#### What is required
Write out a word-for-word repetition of the lines that come before the line containing "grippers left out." in the listing below, along with that line itself, omitting pictures.

#### Data for this task
──────────

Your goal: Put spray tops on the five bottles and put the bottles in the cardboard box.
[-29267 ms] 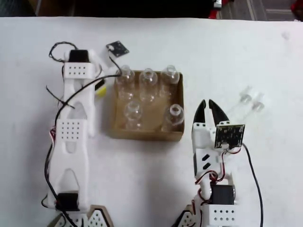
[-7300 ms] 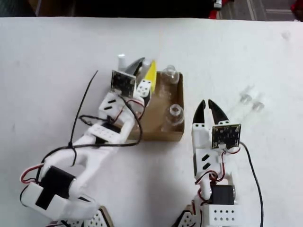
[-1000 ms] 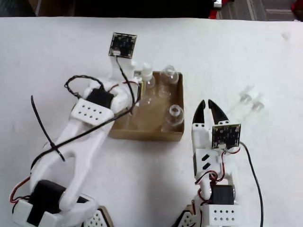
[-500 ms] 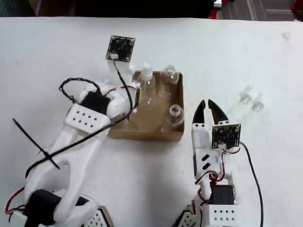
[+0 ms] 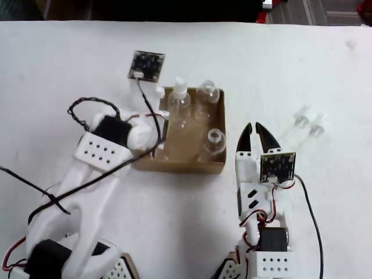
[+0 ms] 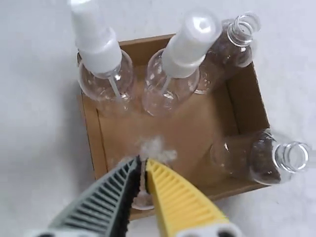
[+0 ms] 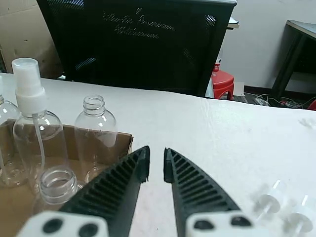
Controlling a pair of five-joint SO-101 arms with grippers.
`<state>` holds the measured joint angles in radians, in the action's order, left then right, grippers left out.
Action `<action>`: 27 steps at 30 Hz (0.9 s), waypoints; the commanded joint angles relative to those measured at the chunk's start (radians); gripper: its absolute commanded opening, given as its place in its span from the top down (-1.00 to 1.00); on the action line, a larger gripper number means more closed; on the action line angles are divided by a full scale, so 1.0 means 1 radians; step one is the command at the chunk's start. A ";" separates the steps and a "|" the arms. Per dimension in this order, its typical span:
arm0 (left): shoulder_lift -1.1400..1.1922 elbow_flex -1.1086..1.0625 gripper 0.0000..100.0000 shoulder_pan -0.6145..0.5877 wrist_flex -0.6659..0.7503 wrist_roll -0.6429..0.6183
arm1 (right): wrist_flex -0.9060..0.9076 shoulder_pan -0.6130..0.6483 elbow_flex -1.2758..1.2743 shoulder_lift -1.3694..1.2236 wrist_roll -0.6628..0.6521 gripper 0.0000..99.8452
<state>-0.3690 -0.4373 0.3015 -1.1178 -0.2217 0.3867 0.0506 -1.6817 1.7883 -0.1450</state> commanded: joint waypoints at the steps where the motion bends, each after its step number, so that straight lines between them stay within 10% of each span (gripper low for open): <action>1: -0.010 0.012 0.96 0.059 -0.044 -0.002 | 0.001 0.007 -0.008 0.008 -0.017 0.91; 22: -0.010 0.117 0.95 0.058 -0.097 -0.002 | -0.001 0.005 -0.008 0.008 -0.017 0.91; 27: -0.010 0.158 0.66 0.054 -0.163 -0.002 | -0.001 0.005 -0.008 0.008 -0.017 0.91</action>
<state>-0.3659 -0.3468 0.3506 -1.2313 -0.2217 0.3867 0.0506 -1.6817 1.7883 -0.1450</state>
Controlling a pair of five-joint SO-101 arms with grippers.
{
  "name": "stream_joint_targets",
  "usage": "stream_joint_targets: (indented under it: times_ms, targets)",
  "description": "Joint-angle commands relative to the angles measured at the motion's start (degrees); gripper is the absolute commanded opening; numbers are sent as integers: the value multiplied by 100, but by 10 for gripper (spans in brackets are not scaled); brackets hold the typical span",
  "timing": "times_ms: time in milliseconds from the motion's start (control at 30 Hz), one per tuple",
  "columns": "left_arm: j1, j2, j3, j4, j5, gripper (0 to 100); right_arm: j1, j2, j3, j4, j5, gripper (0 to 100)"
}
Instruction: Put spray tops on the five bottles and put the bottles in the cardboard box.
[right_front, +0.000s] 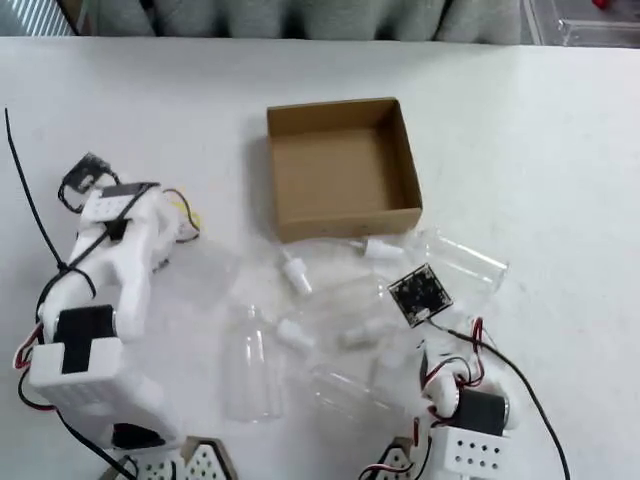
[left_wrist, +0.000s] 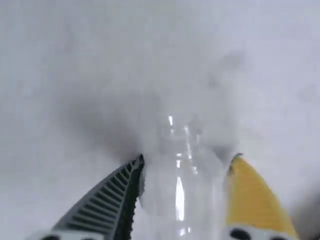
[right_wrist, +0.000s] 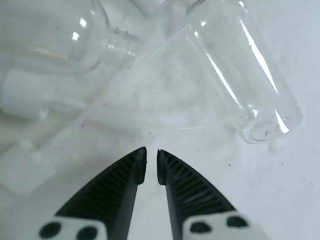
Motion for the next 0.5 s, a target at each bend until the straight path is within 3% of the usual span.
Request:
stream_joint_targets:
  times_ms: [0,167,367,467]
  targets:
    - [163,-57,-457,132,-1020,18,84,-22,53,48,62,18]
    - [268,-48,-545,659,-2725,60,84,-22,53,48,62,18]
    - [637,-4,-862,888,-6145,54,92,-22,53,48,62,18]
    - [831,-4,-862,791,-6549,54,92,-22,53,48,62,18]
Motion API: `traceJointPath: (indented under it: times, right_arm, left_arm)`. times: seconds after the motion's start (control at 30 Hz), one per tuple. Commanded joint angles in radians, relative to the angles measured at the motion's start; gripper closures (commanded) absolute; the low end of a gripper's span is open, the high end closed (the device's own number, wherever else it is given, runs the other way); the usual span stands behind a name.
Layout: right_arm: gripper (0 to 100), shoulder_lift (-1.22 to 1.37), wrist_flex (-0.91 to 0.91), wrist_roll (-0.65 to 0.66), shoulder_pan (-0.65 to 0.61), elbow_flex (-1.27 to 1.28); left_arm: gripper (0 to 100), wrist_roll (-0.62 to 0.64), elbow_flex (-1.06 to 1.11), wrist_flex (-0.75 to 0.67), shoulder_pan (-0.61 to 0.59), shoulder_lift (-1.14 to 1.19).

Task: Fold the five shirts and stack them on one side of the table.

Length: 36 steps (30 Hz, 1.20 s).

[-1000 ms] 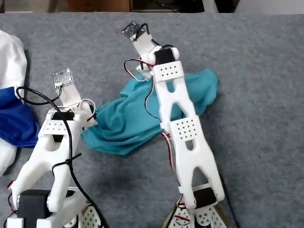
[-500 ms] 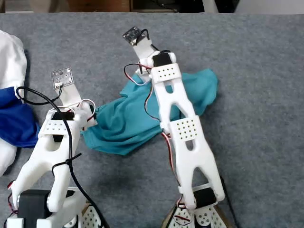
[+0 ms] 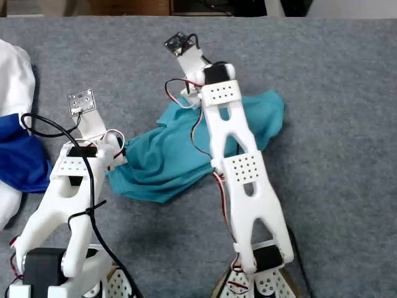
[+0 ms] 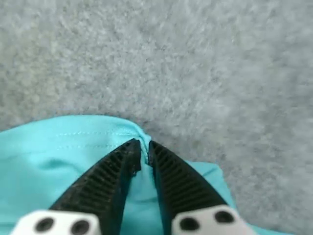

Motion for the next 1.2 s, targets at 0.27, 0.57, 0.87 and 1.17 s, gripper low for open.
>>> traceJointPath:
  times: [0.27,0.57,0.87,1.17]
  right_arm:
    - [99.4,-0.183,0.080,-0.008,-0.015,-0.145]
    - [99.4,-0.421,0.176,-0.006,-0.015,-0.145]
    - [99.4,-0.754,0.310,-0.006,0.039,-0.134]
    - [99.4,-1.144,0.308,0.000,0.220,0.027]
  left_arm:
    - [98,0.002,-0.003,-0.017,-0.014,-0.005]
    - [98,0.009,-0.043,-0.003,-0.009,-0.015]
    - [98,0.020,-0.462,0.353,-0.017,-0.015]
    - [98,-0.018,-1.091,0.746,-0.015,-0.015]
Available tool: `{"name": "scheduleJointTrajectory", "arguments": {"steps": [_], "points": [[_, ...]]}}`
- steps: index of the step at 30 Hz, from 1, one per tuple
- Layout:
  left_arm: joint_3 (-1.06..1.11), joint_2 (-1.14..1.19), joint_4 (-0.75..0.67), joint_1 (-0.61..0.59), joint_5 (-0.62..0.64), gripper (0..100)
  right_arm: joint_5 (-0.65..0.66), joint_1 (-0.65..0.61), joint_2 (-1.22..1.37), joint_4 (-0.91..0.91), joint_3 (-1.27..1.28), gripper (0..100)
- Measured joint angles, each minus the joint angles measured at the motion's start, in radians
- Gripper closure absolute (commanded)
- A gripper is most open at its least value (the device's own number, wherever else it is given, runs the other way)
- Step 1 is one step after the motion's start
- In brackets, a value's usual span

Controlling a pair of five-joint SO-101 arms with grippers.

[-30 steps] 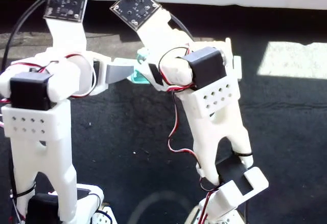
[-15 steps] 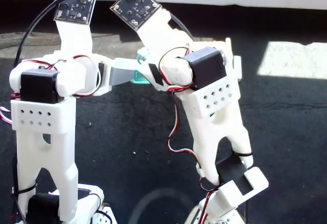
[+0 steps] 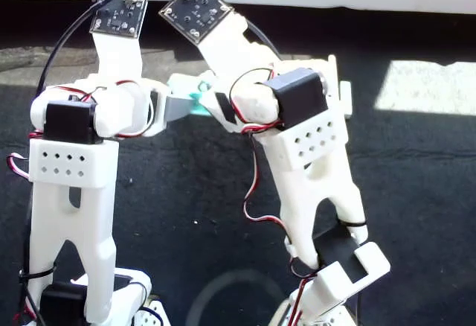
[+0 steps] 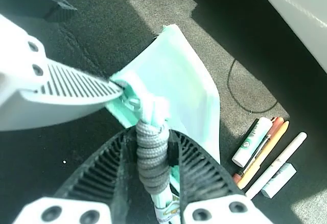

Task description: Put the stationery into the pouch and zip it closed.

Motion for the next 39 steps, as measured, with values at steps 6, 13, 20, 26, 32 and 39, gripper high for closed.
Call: {"name": "scheduleJointTrajectory", "arguments": {"steps": [6,13,20,26,32,39], "points": [[0.0,0.0,-0.018,0.005,0.0,99,0.002,-0.002,0.0,0.0,0.0,99.4],[-0.008,0.0,-0.031,0.003,0.028,99,0.002,0.048,-0.002,0.0,0.0,99.4],[-0.144,0.003,0.031,0.003,0.086,99,0.006,0.187,-0.141,0.0,0.026,99.4],[-0.193,0.003,0.091,0.003,0.092,99,0.009,0.279,-0.19,0.0,0.064,99.4],[-0.107,0.003,0.071,0.005,0.092,99,0.009,0.35,-0.192,0.0,0.072,99.4],[-0.098,0.003,0.054,0.005,0.092,99,0.009,0.382,-0.192,0.0,0.072,99.4]]}}
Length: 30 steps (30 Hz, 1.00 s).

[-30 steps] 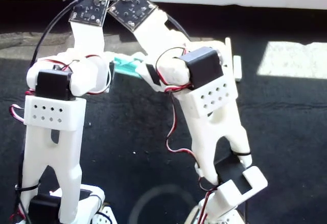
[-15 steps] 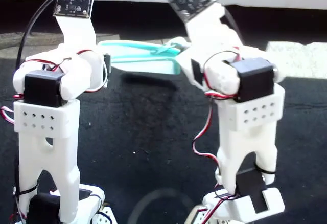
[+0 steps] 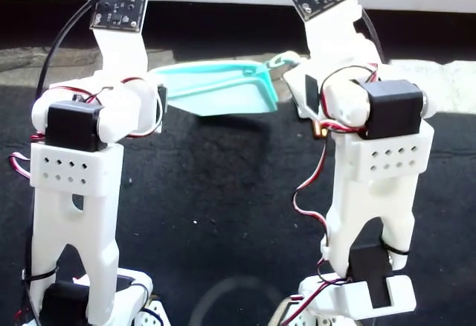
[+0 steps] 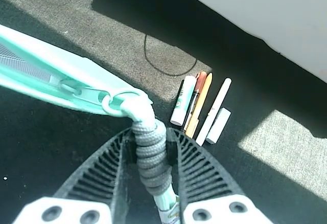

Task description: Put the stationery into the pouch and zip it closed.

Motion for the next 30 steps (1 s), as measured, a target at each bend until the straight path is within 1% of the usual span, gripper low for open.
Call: {"name": "scheduleJointTrajectory", "arguments": {"steps": [4,6,9,10,12,14,16,19,21,25,27,30], "points": [[0.0,0.0,0.0,0.0,0.0,99,0.0,-0.021,0.0,0.0,0.0,97.8],[0.0,0.0,0.0,0.0,0.0,99,0.0,-0.048,0.0,0.0,0.0,89.3],[0.0,0.0,-0.002,-0.002,0.0,99,0.0,-0.114,-0.014,0.0,0.0,70.4],[0.0,0.0,-0.006,-0.002,0.0,99,-0.011,-0.14,-0.026,0.0,0.0,68.0],[0.0,0.0,-0.015,-0.003,-0.003,99,-0.063,-0.186,-0.064,0.0,0.0,70.7],[0.0,0.0,-0.021,-0.008,-0.005,99,-0.114,-0.215,-0.106,0.0,0.0,75.5],[0.0,0.0,-0.028,-0.008,-0.005,99,-0.167,-0.226,-0.149,0.0,0.0,78.9],[0.009,0.0,-0.034,-0.006,-0.005,99,-0.213,-0.226,-0.224,0.0,-0.002,80.3],[0.009,0.0,-0.034,-0.008,-0.005,99,-0.222,-0.17,-0.252,0.0,-0.002,80.4],[0.009,0.0,-0.009,-0.008,-0.005,99,-0.227,0.017,-0.193,-0.018,0.063,80.4],[0.025,0.0,-0.008,-0.009,-0.006,99,-0.227,0.072,-0.104,-0.058,0.137,80.4],[0.068,-0.009,-0.02,-0.009,-0.006,99,-0.227,0.097,0.098,-0.141,0.233,80.4]]}}
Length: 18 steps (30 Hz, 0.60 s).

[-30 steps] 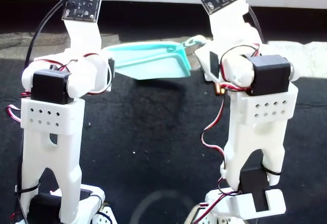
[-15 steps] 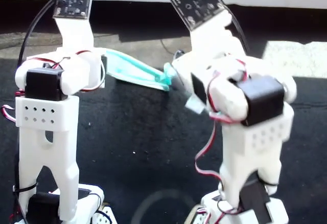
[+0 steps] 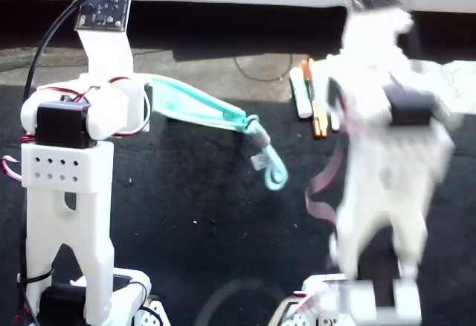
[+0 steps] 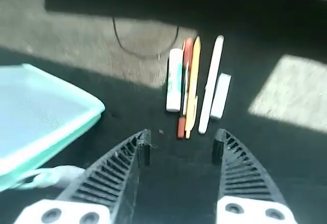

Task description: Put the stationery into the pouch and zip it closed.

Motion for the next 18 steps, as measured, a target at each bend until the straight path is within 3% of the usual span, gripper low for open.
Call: {"name": "scheduleJointTrajectory", "arguments": {"steps": [10,18], "points": [[0.118,-0.003,-0.15,-0.002,0.0,99,0.0,0.005,0.654,-0.17,-0.227,80.4],[-0.068,0.012,0.051,0.003,0.0,99,0.0,0.015,0.984,-0.16,-0.598,80.4]]}}
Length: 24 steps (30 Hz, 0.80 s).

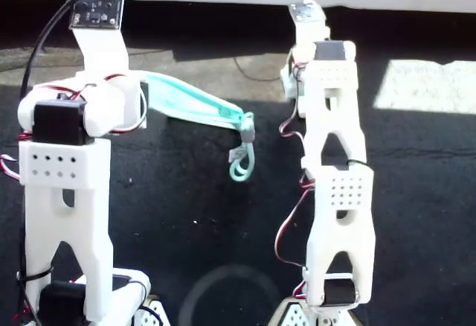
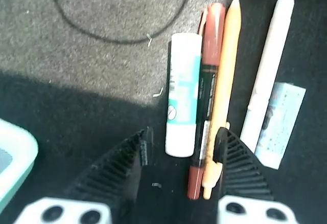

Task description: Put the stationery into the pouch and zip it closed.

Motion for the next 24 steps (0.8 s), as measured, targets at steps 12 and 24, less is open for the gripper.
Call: {"name": "scheduleJointTrajectory", "arguments": {"steps": [12,24], "points": [[0.011,-0.002,0.028,-0.003,0.0,99,-0.002,0.005,0.255,-0.066,-0.118,86.8],[0.011,-0.002,0.031,-0.003,0.0,99,0.0,0.012,0.281,0.16,-0.416,99.3]]}}
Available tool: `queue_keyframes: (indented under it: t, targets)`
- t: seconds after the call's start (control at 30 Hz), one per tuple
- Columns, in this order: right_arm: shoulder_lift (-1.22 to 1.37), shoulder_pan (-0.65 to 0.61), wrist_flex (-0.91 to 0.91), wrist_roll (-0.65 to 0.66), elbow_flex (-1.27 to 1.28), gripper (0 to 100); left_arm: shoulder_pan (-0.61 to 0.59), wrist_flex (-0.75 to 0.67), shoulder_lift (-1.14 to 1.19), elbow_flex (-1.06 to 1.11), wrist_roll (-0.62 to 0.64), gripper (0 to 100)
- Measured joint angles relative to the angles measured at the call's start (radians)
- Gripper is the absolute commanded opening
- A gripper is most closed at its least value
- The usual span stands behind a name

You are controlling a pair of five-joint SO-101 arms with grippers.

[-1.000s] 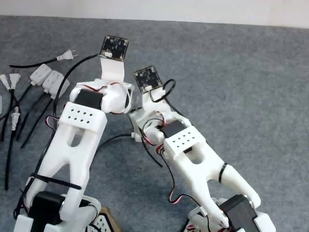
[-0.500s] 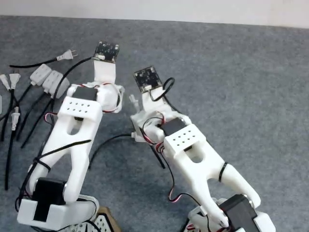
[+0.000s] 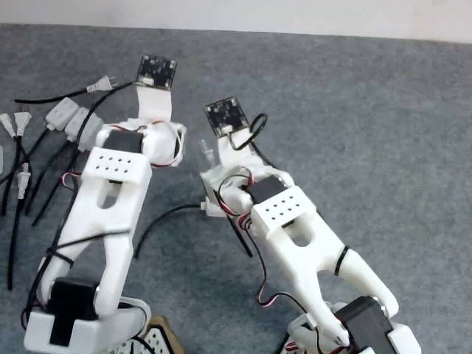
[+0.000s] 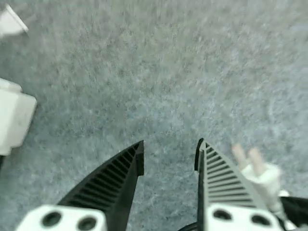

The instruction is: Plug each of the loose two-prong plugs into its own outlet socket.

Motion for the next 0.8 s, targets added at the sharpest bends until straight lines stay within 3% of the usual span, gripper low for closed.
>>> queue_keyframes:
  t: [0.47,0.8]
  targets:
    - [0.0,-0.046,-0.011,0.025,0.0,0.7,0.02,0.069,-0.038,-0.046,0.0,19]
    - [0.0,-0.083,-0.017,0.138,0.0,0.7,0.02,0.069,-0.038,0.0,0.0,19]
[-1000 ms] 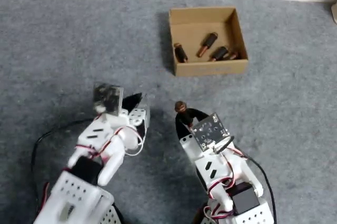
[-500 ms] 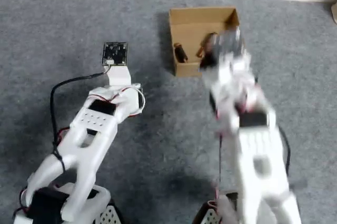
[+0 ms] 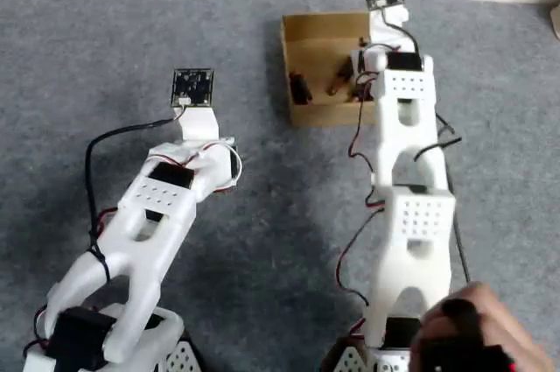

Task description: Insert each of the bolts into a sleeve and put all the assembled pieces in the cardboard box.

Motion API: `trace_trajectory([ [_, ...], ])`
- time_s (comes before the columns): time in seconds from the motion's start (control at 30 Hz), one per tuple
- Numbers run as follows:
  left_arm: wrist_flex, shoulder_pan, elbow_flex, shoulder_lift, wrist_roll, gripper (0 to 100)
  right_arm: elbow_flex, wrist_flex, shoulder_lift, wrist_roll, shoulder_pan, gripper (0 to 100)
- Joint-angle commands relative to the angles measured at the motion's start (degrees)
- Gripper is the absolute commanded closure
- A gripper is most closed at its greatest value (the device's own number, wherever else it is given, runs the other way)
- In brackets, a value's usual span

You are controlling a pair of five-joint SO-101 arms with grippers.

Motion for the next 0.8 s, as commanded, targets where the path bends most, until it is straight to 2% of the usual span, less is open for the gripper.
trace_trajectory([
  [0.0,-0.7,-0.31,-2.59,-0.13,0.44,94,-23.78,5.93,9.19,0.09,-0.13,99.2],
  [0.1,-0.88,-0.31,-2.59,-0.13,0.44,94,-36.26,11.47,15.78,0.18,-1.1,97.1],
  [0.27,-0.88,-0.31,-2.51,-0.13,0.44,94,-49.71,20.09,20.18,0.18,-2.33,85.1],
  [0.4,-0.88,-0.31,-2.42,-0.13,0.35,94,-49.89,25.63,18.33,0.09,-2.68,81.7],
  [0.77,-0.88,-0.31,-2.42,-0.04,0.18,94,-49.89,42.33,3.21,0.09,-3.12,81.7],
])
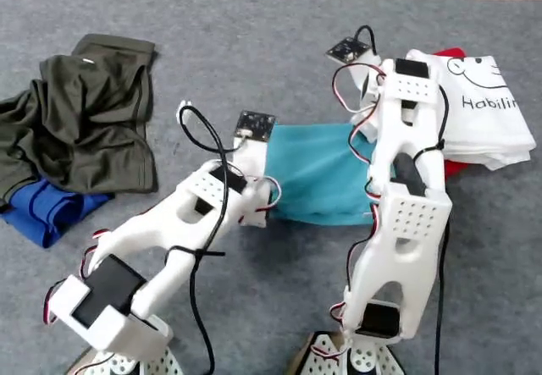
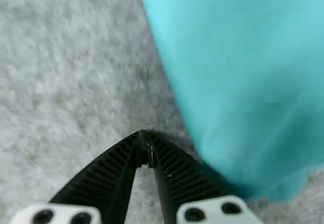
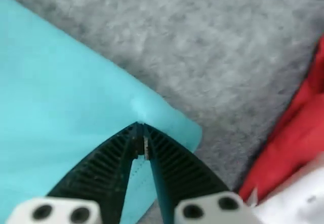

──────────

#### Answer for the task
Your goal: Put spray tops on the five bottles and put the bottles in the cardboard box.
[-29267 ms] 
[-7300 ms] 
[-1000 ms] 
[-500 ms] 
[+0 ms] 
[+0 ms] 
[+0 ms] 
Controlling a pair of five-joint SO-101 arms with grippers.
`<state>` holds the measured joint angles in radians, in the action's order, left then right, grippers left out.

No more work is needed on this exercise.